Americans spoke of their artists as living Old Masters; the architect Charles McKim was familiarly known as "Bramante," and his partner Stanford White as "Bevenuto Cellini."

As never before in America, artists, architects, and decorators worked together on join projrects, in emulation of the famous conjuntures of talent that produced masterworks of the Renaissance ....

At the core of the American Renaissance was a conflicted idea which tried to come out as serene idealism. Essentially, it was that nationalism and cosmopolitianism had to be fused ... Americans were a little embarrassed about their newness, the insecurity of their cultural roots. They therefore made a big point of claiming the roots of others, as a right convferred, ultimately, by might.

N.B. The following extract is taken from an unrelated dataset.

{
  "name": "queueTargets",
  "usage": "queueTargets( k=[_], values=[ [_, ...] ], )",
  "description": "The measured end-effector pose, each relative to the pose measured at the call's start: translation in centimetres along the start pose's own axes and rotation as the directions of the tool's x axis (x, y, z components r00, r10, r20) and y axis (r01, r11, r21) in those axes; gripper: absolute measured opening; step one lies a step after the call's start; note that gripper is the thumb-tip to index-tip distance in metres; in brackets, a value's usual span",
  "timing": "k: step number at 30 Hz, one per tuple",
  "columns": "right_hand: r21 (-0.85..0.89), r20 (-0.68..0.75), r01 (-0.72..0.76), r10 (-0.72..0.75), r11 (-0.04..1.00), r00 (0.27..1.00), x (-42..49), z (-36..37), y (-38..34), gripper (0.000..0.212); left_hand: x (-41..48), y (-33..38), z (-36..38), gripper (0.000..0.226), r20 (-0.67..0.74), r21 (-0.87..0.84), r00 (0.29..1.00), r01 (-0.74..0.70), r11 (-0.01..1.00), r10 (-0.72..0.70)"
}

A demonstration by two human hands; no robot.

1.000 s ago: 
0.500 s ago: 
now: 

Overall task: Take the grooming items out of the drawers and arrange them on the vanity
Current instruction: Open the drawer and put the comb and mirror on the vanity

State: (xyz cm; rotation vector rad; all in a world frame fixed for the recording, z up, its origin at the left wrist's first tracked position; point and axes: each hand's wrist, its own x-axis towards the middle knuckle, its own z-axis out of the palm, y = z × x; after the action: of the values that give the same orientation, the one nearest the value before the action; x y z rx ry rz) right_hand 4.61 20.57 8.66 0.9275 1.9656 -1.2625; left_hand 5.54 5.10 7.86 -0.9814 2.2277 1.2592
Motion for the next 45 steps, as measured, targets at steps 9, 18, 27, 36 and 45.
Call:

The result of this has sometimes been called the "genteel tradition" in America ... It assumed that certain forms had already been perfected, and that the duty of artist and architect was to adapt them to American conditions ...

It was the age of the Newport mansions, of the City Beautiful movement, of the World's Columbian Exposition, the American Aesthetic Movement, of artists making the Euro tour or studying at Euro ateliers, of Bernard Berenson and Isabella Stewart Gardner, the entrance hall at the Metropolitian Museum, of Americans discovering Japanese art, of Tiffany and Whistler and La Farge and Prendergast ...

Phew. A great era, or at least a big fave of mine. But how odd, no, the way the term "American Renaissance" is used in the two ways.

Posted by: Michael Blowhard on April 19, 2004 12:18 AM



Litcrit types use it (or used it, anyway) for the writing of the pre Civil War years, which is how it was taught in college a few decades ago.

It's still used that way.

As for whatever happened to Gilded Age art, I'd say this artwork is still with us today. Just look lowbrow -- in painters like Thomas Kinkade, for example.